▶ **Problem requirements**:
How many separate lines of the data contain "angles"? Give the count and nothing else.

[Supplied records]

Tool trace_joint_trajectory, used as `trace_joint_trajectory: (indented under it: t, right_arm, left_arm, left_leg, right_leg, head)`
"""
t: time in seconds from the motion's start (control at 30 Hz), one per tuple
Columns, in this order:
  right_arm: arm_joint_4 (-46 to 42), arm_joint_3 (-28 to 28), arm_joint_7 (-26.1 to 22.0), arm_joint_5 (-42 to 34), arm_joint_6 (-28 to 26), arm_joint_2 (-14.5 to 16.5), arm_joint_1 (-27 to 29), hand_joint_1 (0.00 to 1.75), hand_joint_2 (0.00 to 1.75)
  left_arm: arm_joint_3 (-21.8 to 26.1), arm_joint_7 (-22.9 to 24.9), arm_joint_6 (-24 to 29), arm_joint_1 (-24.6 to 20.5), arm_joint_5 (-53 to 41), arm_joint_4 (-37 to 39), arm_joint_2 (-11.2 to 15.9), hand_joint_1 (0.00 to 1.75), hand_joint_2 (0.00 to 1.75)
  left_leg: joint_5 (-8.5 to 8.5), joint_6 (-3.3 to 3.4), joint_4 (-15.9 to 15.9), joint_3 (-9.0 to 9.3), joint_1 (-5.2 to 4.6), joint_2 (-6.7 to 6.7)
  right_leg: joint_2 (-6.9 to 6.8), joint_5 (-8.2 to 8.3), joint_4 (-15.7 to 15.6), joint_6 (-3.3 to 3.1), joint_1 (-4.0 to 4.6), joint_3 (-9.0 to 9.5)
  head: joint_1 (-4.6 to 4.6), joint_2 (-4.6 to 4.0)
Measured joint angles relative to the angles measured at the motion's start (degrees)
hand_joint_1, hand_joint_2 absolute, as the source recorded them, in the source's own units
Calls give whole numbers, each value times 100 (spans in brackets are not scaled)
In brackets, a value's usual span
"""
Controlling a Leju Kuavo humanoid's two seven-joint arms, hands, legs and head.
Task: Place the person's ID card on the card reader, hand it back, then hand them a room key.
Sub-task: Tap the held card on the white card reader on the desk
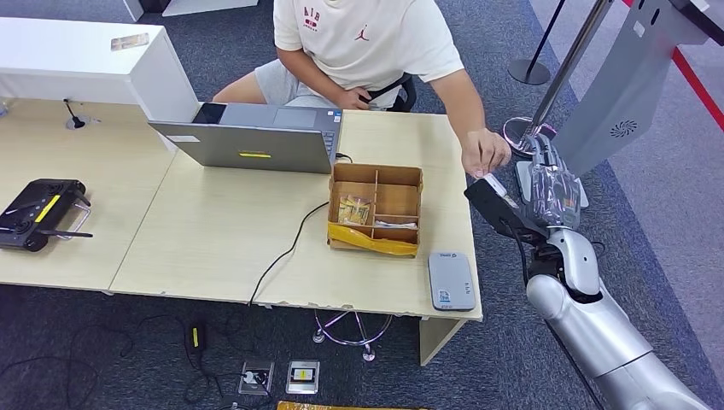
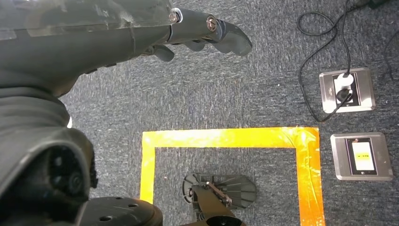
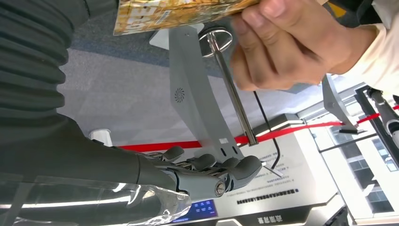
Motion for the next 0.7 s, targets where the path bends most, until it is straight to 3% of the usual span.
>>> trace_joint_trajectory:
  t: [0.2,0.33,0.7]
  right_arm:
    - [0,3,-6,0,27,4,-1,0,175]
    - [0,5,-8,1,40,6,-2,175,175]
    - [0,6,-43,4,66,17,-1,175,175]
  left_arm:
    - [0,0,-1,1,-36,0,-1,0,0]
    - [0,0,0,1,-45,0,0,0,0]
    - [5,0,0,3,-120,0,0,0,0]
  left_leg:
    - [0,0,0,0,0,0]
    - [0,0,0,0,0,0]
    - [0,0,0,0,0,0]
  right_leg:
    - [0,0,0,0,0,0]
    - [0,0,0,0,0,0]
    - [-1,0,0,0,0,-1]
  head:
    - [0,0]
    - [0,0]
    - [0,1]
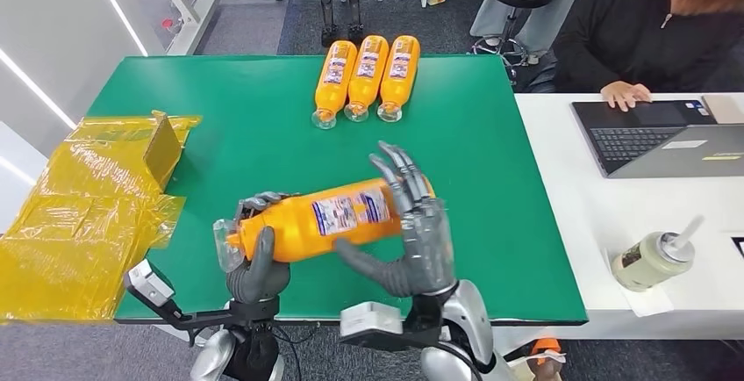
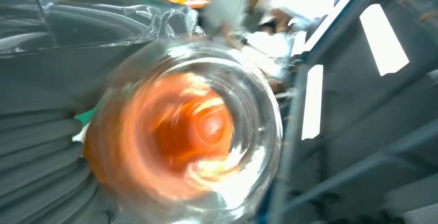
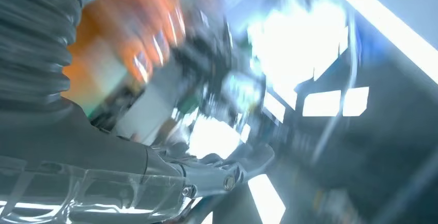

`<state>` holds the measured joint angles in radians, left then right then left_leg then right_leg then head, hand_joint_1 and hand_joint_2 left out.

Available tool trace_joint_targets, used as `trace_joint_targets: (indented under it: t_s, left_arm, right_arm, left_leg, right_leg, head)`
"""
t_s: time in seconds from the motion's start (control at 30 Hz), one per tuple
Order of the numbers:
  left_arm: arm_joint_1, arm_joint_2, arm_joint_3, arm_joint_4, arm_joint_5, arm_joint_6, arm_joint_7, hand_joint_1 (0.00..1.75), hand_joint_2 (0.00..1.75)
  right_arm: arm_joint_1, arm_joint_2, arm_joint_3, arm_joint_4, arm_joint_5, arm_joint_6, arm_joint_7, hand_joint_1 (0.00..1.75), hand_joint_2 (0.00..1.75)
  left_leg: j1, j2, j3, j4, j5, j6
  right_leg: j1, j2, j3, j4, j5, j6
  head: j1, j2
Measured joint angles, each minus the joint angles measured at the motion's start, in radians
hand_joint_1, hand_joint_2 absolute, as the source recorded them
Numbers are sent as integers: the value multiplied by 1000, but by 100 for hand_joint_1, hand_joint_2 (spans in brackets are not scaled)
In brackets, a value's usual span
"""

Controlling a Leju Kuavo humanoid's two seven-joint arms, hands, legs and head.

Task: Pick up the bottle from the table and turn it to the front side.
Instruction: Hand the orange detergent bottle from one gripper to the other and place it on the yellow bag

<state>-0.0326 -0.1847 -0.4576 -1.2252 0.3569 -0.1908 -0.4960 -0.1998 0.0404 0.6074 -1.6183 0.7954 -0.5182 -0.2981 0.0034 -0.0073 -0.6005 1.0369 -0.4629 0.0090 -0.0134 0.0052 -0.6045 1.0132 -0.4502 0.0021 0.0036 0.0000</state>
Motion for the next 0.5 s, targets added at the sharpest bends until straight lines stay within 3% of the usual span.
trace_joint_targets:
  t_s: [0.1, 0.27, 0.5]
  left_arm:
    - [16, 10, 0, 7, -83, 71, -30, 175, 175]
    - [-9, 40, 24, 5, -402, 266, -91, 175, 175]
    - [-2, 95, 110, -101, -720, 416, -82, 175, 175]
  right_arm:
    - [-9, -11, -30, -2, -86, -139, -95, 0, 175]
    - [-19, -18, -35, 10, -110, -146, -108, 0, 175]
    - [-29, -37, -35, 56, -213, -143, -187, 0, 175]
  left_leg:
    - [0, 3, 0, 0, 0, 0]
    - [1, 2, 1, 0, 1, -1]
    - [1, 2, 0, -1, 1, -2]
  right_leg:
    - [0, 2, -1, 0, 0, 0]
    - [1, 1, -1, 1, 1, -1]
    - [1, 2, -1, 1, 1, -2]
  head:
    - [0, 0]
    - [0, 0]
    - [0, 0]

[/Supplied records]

▶ **Response**:
3